3.2. Production of Uroporphyrin I and Bactericidal Effect at Different 5-ALA Concentrations
To further optimize the conditions for inducing the bactericidal effect of red LED-based ALA-PDT on Fnp, we evaluated the effect of different 5-ALA concentrations. We previously demonstrated that uroporphyrin I, which is involved in singlet oxygen generation, accumulates within bacterial cells when Fnp is cultured with 5-ALA [7]. Therefore, Fnp was cultured for 20 h with 0–0.5% 5-ALA, and uroporphyrin I accumulation was measured via fluorescence spectroscopy. The characteristic fluorescence spectrum of uroporphyrin I was not detected in the absence of 5-ALA treatment; however, significant fluorescence was observed even at lower concentrations of 5-ALA treatment, including 0.01% (Figure 1a). A detailed analysis at the fluorescence peak wavelength (598 nm) revealed that 0.01% 5-ALA treatment resulted in approximately twice the fluorescence intensity of 0.5% (Figure 1b). Additionally, the fluorescence intensity increased with incubation time after adding 0.01% 5-ALA (Figure S2). We next investigated whether the variation in uroporphyrin I production associated with different 5-ALA concentrations was related to the bactericidal effect of ALA-PDT. Fnp was cultured with 5-ALA and exposed to 20 J/cm2 red LED irradiation. No significant bactericidal effect was observed with 0.5% 5-ALA treatment; however, a significant 1 log reduction in CFU was observed when cultured with 0.01% 5-ALA (Figure 2a). Furthermore, more than a 4 log reduction in CFU was observed at an irradiation intensity of 80 J/cm2. These results indicate that treating Fnp with 0.01% 5-ALA provides a sufficient bactericidal effect with an irradiation intensity of 20 J/cm2.

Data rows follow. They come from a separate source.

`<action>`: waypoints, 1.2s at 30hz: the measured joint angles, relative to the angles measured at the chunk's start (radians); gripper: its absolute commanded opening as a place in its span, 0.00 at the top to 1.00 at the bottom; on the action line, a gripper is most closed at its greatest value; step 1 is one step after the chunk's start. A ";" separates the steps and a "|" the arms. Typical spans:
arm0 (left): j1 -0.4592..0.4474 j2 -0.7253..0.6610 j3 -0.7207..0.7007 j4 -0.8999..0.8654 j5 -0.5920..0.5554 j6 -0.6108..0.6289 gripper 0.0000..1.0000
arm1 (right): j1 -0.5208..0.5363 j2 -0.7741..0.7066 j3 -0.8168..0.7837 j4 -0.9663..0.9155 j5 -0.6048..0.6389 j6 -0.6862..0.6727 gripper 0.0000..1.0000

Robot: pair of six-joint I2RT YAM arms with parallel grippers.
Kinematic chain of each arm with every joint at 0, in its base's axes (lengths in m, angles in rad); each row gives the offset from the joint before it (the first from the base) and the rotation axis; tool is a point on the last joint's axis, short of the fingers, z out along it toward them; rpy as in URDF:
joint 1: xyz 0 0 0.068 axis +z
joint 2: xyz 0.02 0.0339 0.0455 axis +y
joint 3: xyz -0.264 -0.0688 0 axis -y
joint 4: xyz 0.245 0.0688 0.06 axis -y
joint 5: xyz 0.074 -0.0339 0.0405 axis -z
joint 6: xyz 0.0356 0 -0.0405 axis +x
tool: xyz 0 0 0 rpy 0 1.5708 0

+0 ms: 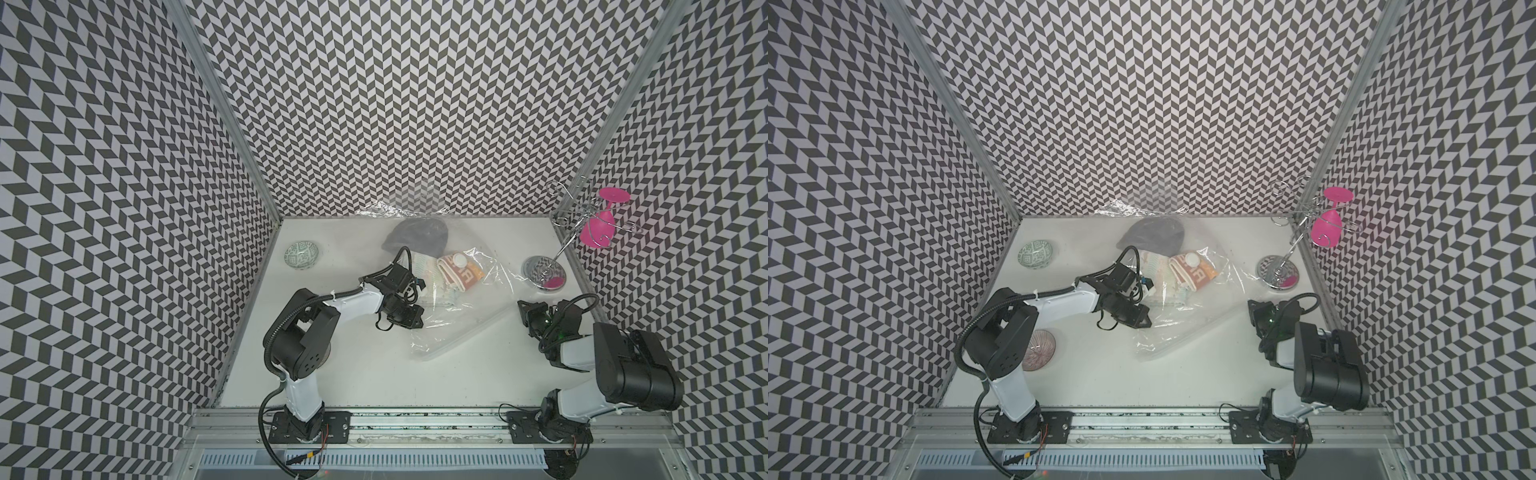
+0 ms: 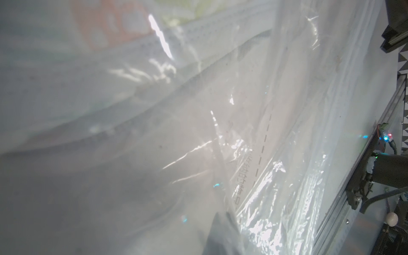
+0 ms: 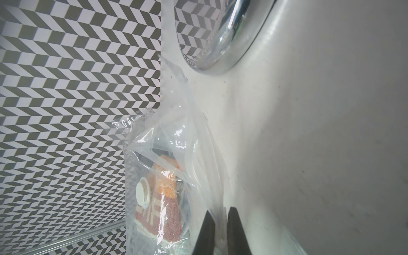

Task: Place the folded towel into the vacuum bag
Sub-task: Close the vacuum bag at the center of the board.

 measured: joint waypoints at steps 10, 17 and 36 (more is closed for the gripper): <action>0.019 -0.008 -0.019 0.026 0.001 0.000 1.00 | -0.042 0.000 0.000 -0.010 -0.056 -0.026 1.00; 0.033 -0.008 -0.031 0.035 -0.002 -0.001 1.00 | -0.077 0.018 0.000 -0.011 -0.077 -0.031 1.00; 0.050 -0.009 -0.041 0.045 -0.001 -0.005 1.00 | -0.157 0.058 0.000 0.011 -0.111 -0.015 1.00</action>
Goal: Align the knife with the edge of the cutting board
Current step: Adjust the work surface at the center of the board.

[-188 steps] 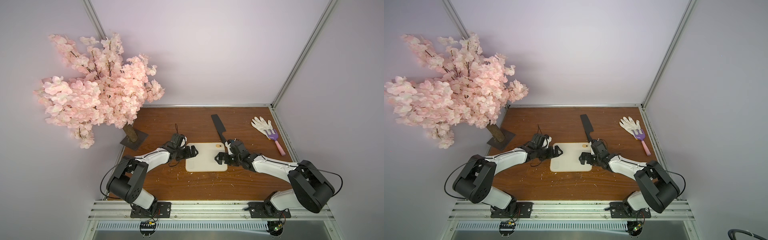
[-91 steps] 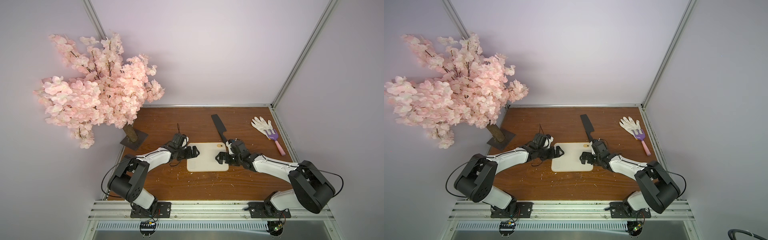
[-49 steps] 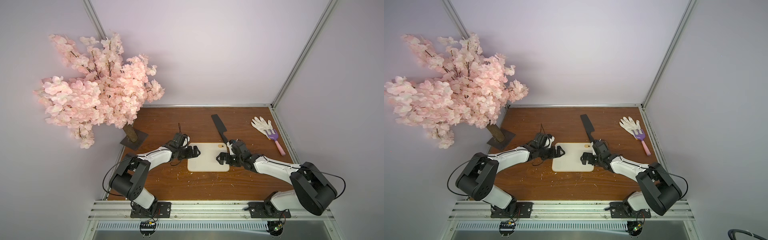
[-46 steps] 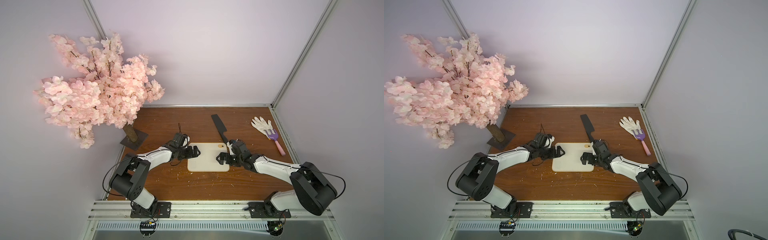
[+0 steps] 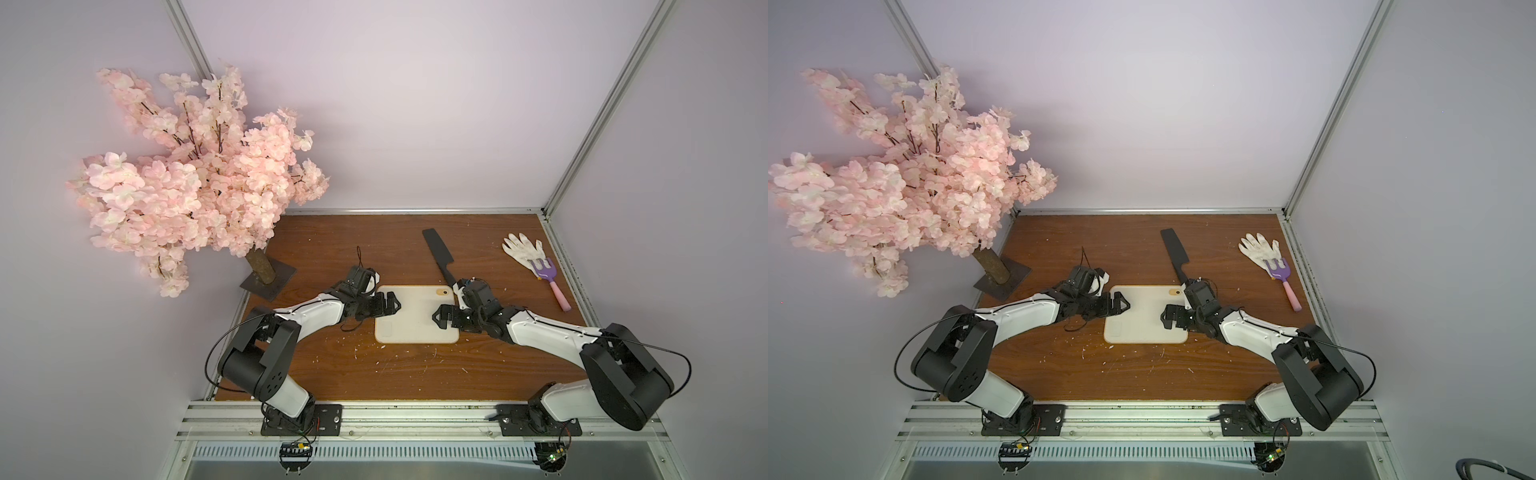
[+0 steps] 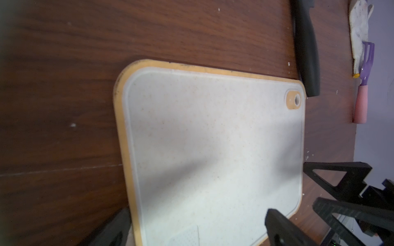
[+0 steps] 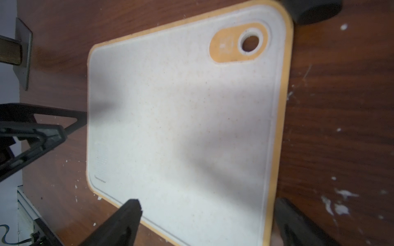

To elucidate the mechanism by which the uroporphyrin I production and bactericidal activity of PDT are maximized when Fnp is cultured with 0.01% 5-ALA, we analyzed the expression changes in genes involved in uroporphyrin I synthesis from 5-ALA. RNA was extracted from Fnp cells during culture, and reverse transcription–polymerase chain reaction assays were performed to assess changes in gene expression (the specific primers are listed in Table S1). No significant changes in gene expression were observed after treatment with either 0.5% or 0.01% 5-ALA (Figure S3). Additionally, scanning electron microscopy analysis revealed no morphological changes in the cells caused by 5-ALA supplementation during culture (Figure S4).
3.3. Effect of ALA-PDT Treatment on Other Subspecies of F. nucleatum
Next, we assessed the bactericidal effect of ALA-PDT on three other subspecies (Fna, Fnn, and Fnv). Similarly to Fnp, each subspecies was cultured with different concentrations of 5-ALA and exposed to red LED irradiation at intensities of 20, 40, and 80 J/cm2. In all subspecies, survival was not reduced by LED irradiation alone at doses up to 80 J/cm2 (Figure 2b–d). However, bactericidal effects were observed after LED irradiation combined with 5-ALA treatment in all subspecies, with a greater effect observed using 0.01% 5-ALA compared to that obtained using 0.5%. At 0.5% 5-ALA treatment, only minimal or no significant bactericidal effect was observed after 40 J/cm2 irradiation, whereas a significant reduction in CFU was observed at 0.01% 5-ALA treatment. Further, the extent of bactericidal activity varied between subspecies, with Fnp and Fnv showing relatively greater susceptibility to ALA-PDT treatment, Fna showing moderate susceptibility, and Fnn showing little to no reduction in CFU even at 80 J/cm2 irradiation.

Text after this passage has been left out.